L’usage des contenus audiovisuels requiert déjà suffisamment de travail et de soin de la part des professeurs et des étudiants, en supposant la maîtrise de technologies diverses, un accès compliqué aux sources, ou la disponibilité et le bon état de matériels de présentation, pour ne pas avoir besoin au surplus d’être criminalisé. Au contraire, cet usage a besoin d’être soutenu et protégé par des mesures propices et par l’application de l’exception pédagogique recommandée par la directive européenne du 22 mai 2001 et par la Conférence des présidents d’université (CPU).

A titre personnel, en tant que chercheur et enseignant en histoire visuelle, habitué à montrer plusieurs milliers d’images par an, je refuse :

- de limiter mes usages des images à quelque quota que ce soit, ou de remplir un formulaire de demande préalable chaque fois que j’aurai à analyser l’œuvre de Man Ray, Stieglitz, Moholy-Nagy, Rotdchenko, Kertesz, Gursky, Ruff, et tant d’autres.

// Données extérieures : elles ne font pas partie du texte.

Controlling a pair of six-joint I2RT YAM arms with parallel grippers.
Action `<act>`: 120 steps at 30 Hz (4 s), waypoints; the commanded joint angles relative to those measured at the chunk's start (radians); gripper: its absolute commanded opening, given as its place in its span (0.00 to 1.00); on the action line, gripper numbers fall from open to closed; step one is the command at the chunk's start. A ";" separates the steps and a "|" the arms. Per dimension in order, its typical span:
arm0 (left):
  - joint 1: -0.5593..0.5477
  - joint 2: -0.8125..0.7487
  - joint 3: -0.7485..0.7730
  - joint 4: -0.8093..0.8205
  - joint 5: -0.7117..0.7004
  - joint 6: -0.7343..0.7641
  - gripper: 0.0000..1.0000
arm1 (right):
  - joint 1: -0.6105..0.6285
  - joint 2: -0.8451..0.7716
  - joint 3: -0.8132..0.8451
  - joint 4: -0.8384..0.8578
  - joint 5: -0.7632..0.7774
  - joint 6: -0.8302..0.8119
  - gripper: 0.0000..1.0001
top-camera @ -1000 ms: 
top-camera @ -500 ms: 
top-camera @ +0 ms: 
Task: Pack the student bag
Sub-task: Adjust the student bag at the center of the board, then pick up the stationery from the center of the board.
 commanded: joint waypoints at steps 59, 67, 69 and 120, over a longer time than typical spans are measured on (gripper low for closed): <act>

- En tant que chercheur et enseignant en histoire visuelle, je refuse d’interdire l’accès à mes séminaires aux auditeurs libres.
- En tant que chercheur et enseignant en histoire visuelle, je refuse d’employer les maigres subsides de la recherche publique à rémunérer de richissimes sociétés privées.
- En tant que chercheur et enseignant en histoire visuelle, je refuse de trier au sein de l’iconographie utilisée pour mes recherches ou mes cours entre images libre de droits et images sous contrat, et à renoncer pour les secondes à l’archivage et au classement - ce qui interdit en pratique tout travail réel sur ces corpus.
- En tant que chercheur et enseignant en histoire visuelle, je refuse avec la dernière énergie de voir mon cours, mon ordinateur ou mes abonnements internet contrôlés par des représentants de sociétés privées.
- En tant que chercheur et enseignant en histoire visuelle, tant que ces accords seront appliqués, je recommande aux étudiants et chercheurs de renoncer à l’étude du patrimoine photographique français du XXe siècle, pour éviter de se trouver confrontés à d’inextricables difficultés dans la mise en œuvre de leur recherche comme dans sa valorisation. Je les encourage au contraire à se tourner vers des corpus libres de droits et vers les corpus américains, anglais, allemands, canadiens, etc., dont l’usage relève du fair use.
- En tant que chercheur et enseignant en histoire visuelle, j’encourage les chercheurs, enseignants et étudiants à militer de la façon qui leur semblera appropriée pour obtenir le retrait de ces accords et l’application de l’exception pédagogique, recommandée par la directive européenne du 22 mai 2001.